In early 2015, ARM announced a suite of IP for Premium Mobile designs, with the ARM® Cortex®-A72 Processor delivering a 3.5x increase in sustained delivered performance over 28nm Cortex-A15 designs from just a two years ago. At ARM we are focused on delivering IP that enables the most efficient computing and the Cortex-A72 micro-architecture is the result of several enhancements that increase performance while simultaneously decreasing power. Last week, at the Linley Mobile Conference, I had the pleasure to introduce the audience to the micro-architectural detail of this new processor which I thought would be good to summarize as there has been quite some interest.

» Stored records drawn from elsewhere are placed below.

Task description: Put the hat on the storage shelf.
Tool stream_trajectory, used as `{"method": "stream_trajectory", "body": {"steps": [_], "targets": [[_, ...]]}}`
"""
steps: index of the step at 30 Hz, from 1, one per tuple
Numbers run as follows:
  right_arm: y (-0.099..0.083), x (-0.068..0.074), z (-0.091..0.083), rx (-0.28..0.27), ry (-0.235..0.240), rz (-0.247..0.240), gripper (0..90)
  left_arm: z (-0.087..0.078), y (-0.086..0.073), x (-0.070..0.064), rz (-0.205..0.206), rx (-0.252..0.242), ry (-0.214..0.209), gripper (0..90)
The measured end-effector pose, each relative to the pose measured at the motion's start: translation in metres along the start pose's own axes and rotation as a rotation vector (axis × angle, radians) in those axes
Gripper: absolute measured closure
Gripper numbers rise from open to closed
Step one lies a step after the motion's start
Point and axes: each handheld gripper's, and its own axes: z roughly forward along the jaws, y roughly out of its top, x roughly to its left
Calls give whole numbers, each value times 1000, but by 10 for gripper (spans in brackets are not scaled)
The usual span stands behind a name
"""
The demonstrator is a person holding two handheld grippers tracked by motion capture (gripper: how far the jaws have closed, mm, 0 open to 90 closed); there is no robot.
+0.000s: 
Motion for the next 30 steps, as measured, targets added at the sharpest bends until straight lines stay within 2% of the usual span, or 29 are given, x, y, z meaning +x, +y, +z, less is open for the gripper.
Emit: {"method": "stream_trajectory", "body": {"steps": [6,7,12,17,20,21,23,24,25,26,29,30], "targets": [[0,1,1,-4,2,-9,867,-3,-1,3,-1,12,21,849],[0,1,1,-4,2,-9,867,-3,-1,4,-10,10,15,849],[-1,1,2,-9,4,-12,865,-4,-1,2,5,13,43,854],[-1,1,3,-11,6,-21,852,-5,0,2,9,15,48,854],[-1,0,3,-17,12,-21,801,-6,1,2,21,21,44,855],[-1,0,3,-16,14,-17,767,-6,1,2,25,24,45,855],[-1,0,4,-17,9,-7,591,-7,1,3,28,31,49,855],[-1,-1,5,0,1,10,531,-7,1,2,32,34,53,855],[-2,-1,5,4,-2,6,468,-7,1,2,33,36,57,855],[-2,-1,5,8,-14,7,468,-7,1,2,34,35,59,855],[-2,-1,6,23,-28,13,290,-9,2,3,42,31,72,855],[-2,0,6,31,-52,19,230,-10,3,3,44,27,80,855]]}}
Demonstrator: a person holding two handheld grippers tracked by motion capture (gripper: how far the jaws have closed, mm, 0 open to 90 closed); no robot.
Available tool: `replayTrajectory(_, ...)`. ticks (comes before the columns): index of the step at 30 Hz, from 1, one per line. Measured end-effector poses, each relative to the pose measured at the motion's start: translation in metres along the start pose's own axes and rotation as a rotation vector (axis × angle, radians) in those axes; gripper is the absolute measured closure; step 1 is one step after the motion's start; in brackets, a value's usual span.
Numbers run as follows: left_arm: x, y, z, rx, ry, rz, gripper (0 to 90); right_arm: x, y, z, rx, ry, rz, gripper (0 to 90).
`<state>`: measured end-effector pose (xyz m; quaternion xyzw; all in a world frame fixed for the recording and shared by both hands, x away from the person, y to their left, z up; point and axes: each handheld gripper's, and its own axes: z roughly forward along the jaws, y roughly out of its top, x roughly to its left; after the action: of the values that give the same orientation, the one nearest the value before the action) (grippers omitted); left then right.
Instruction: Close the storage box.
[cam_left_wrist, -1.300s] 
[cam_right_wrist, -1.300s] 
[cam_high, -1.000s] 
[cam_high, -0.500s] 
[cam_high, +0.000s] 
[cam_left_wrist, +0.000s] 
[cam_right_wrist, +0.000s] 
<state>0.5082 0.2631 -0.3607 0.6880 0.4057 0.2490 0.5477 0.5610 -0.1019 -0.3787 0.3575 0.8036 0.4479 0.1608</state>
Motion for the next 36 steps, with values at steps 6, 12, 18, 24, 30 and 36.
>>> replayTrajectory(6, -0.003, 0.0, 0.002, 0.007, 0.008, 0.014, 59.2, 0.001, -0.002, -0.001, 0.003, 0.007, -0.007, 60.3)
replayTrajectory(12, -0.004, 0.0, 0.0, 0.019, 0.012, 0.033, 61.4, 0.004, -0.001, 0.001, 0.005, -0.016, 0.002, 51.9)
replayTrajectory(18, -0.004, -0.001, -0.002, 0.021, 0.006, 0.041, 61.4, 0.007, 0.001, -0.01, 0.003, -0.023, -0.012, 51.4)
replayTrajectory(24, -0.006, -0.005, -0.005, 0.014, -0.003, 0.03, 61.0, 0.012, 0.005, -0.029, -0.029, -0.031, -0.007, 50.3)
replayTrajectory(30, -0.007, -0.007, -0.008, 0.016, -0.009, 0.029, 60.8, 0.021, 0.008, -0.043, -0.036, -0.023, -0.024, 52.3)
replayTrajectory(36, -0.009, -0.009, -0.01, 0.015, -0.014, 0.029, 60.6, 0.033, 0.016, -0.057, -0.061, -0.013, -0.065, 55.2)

From a CPU Performance view, we have seen a tremendous growth in performance: a 50x increase in the last five years (15x at the individual core level). The graph below zooms in on performance increases in single core workloads broken into floating point, memory, and integer performance. All points shown up to 2015 are measured from devices in market, and Cortex-A72 is projected based on lab measurements to give a preview of what is expected later in 2015 and in 2016. The micro-architectural improvements in Cortex-A72 result in a tremendous increase across all aspects – floating point, CPU memory and integer performance. For the next generation of mobile designs, Cortex-A72, particularly on 14nm/16nm process technology, is going to change the game – the combination of the performance and efficiency of this process node and CPU are extremely compelling.
The improvements shown here have come through improvements at the micro-architectural level coupled with increasing clock frequencies. But delivering peak performance alone isn’t the challenge of designers – mobile devices are characterized by the constrained thermal envelope SoC designers have to operate within. Hence, to increase performance within the mobile power and thermal envelope, turning up the frequency or increasing the issue rate in the micro architecture isn’t the answer – you have to improve power efficiency.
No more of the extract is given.